D. Erik Von Kiel v.

550 F. App'x 105
CourtCourt of Appeals for the Third Circuit
DecidedDecember 24, 2013
Docket13-1925
StatusUnpublished
Cited by6 cases

This text of 550 F. App'x 105 (D. Erik Von Kiel v.) is published on Counsel Stack Legal Research, covering Court of Appeals for the Third Circuit primary law. Counsel Stack provides free access to over 12 million legal documents including statutes, case law, regulations, and constitutions.

Bluebook
D. Erik Von Kiel v., 550 F. App'x 105 (3d Cir. 2013).

Opinion

OPINION

PER CURIAM.

Pro se appellant Dr. D. Erik von Kiel (“Dr. von Kiel”) appeals from an order of the District Court, which affirmed the United States Bankruptcy Court’s order entering judgment in favor of the United States Trustee and against Dr. von Kiel. He also appeals from the District Court’s denial of his motion for reconsideration. For the following reasons, we will affirm.

I.

In 1985, Dr. von Kiel graduated from Philadelphia College of Osteopathic Medicine (“PCOM”). During this time, he had used Health Education Assistance Loans (“HEAL”) to pay for his education. In 2001, Dr. von Kiel was ordained as a minister of the International Academy of Life *107 (“IAL”) and took a vow of poverty, which required him to renounce any interest in real or personal property and any interest in any current or future income and grant those interests to IAL. Also around this time, two civil judgments totaling approximately $187,000, which arose from defaulted payments on his HEAL loans, were entered against Dr. von Kiel in the Lehigh County Court of Common Pleas. These judgments were registered against Dr. von Kiel’s alias, D.O. Dennis W. Fluck, in the District Court in 2002.
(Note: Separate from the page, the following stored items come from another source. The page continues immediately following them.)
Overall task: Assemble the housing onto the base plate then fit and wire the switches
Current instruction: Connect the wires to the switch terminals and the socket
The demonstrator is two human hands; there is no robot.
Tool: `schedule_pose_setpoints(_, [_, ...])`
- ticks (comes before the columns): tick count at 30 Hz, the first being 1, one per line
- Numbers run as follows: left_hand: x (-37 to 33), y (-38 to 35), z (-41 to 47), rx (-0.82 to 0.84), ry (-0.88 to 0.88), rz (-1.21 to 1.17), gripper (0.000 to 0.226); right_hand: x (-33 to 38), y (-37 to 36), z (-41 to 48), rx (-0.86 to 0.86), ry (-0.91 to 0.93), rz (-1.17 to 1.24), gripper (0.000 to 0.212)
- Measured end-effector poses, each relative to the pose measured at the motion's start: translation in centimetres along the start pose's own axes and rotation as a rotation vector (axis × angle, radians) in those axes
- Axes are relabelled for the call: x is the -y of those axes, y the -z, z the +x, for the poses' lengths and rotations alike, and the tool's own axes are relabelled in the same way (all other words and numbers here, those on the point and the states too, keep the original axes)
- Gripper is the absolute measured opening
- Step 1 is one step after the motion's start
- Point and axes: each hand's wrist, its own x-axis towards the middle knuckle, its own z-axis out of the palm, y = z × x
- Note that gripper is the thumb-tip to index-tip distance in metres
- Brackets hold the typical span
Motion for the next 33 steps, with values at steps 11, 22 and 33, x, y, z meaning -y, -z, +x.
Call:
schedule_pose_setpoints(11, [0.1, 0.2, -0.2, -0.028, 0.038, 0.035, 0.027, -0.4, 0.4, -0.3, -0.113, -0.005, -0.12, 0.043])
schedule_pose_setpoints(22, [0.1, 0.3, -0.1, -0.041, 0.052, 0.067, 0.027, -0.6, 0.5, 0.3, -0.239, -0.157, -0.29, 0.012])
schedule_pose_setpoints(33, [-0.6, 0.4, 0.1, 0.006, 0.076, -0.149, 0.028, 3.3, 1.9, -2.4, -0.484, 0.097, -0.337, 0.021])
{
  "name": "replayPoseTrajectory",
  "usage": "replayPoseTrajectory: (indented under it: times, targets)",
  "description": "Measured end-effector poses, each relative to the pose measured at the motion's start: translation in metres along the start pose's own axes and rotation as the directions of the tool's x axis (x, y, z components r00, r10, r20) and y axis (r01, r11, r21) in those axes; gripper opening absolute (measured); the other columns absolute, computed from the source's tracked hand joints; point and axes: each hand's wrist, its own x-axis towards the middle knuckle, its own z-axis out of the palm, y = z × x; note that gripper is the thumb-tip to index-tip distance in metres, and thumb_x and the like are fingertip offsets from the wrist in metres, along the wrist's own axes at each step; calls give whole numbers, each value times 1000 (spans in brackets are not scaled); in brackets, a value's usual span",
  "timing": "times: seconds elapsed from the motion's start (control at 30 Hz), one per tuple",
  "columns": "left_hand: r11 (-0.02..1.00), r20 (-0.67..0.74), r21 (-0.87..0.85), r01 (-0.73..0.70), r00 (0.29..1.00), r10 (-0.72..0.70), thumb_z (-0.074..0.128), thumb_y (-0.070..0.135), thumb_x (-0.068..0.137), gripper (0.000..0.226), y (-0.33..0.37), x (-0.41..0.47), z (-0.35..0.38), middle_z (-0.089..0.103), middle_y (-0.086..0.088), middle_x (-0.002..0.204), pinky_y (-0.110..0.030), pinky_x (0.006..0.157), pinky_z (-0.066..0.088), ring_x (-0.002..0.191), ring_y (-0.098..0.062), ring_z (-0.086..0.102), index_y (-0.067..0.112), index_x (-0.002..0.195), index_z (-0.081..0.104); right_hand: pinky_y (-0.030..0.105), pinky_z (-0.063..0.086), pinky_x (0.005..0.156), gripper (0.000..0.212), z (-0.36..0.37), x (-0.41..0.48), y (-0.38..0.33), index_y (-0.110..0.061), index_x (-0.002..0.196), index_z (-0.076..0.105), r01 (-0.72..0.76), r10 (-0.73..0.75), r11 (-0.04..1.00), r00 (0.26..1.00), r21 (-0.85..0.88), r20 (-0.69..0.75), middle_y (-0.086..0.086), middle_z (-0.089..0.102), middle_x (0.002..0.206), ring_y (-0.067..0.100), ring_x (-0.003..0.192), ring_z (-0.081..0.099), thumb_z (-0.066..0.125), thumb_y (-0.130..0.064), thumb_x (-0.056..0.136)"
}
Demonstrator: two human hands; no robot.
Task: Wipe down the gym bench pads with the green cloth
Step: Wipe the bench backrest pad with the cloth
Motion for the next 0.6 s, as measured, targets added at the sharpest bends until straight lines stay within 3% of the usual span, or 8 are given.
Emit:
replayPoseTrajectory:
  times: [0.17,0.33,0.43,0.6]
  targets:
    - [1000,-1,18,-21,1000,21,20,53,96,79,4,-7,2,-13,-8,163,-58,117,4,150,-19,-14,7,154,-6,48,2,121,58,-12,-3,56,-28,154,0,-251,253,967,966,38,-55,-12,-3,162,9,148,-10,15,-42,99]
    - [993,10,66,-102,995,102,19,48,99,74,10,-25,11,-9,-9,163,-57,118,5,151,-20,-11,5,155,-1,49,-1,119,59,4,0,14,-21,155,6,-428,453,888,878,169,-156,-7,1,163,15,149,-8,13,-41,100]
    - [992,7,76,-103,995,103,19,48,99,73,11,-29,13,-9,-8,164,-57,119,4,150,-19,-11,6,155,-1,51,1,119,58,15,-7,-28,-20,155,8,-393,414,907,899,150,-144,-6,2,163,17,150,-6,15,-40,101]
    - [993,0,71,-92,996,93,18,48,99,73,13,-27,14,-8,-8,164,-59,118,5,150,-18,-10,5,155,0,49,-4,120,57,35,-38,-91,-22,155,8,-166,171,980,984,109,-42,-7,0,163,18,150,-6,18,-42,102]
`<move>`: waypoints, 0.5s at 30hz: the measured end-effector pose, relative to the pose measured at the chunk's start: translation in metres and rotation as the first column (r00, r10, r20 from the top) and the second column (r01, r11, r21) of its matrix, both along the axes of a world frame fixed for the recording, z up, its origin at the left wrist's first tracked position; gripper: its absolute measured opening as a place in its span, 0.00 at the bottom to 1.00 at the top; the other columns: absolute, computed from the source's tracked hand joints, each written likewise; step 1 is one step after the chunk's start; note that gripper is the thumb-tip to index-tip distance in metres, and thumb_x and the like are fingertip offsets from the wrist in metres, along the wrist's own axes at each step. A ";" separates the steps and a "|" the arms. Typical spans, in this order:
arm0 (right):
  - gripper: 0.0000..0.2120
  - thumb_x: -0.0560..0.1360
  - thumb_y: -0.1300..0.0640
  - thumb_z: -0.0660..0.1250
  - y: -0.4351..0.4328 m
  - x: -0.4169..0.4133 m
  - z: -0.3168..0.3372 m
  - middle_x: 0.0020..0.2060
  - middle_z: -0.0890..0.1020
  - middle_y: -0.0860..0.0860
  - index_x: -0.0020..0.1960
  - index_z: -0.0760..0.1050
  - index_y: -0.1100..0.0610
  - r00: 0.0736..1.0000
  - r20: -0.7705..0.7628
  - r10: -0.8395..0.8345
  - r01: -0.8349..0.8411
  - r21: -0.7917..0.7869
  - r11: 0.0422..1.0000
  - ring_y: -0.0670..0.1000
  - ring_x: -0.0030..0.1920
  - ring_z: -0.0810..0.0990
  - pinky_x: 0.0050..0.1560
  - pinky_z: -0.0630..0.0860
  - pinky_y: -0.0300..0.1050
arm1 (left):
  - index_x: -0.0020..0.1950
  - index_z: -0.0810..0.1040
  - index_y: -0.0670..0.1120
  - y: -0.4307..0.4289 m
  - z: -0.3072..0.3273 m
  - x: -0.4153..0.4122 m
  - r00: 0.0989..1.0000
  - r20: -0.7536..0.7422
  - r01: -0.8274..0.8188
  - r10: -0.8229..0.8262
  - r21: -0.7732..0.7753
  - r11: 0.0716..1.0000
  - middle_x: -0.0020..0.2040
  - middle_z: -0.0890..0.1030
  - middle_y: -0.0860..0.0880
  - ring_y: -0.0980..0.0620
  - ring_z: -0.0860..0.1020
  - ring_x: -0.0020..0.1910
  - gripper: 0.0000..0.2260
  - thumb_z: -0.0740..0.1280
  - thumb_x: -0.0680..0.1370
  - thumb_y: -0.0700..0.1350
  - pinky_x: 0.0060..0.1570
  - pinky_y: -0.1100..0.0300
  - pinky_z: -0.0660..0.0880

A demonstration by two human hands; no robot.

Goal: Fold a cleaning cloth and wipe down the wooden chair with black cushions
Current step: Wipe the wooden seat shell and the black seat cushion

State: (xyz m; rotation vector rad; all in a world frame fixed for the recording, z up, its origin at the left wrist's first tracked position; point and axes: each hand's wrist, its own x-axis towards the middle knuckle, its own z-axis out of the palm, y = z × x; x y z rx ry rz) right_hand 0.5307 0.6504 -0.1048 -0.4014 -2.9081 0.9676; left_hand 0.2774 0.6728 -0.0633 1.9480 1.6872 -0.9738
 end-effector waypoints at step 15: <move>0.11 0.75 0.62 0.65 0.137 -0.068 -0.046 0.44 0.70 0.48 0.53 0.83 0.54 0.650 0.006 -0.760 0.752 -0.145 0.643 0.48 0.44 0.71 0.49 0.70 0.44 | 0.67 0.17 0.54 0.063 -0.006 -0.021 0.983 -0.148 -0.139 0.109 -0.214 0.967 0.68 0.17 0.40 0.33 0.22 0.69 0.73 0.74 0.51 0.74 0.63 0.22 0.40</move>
Dr. von Kiel began to provide medical services to inmates at the Lehigh County Prison in 1989. In 2004, PrimeCare Medical, Inc. (“PrimeCare”) contracted with Lehigh and other counties in Pennsylvania to provide medical services at county correctional facilities. From August 2004 until early 2005, Dr. von Kiel was an independent contractor with PrimeCare; however, in 2005, he became a full-time employee. As part of this transition, he completed Internal Revenue Service Form W-9 for tax reporting purposes. However, instead of placing his own social security number on the form, Dr. von Kiel completed the form using a number that was supplied by IAL. Each year, PrimeCare issued a W-2 to Dr. von Kiel that listed the social security number supplied by IAL and stated the amount of compensation he earned that year. Dr. von Kiel did not pay taxes on his yearly PrimeCare income of more than $150,000.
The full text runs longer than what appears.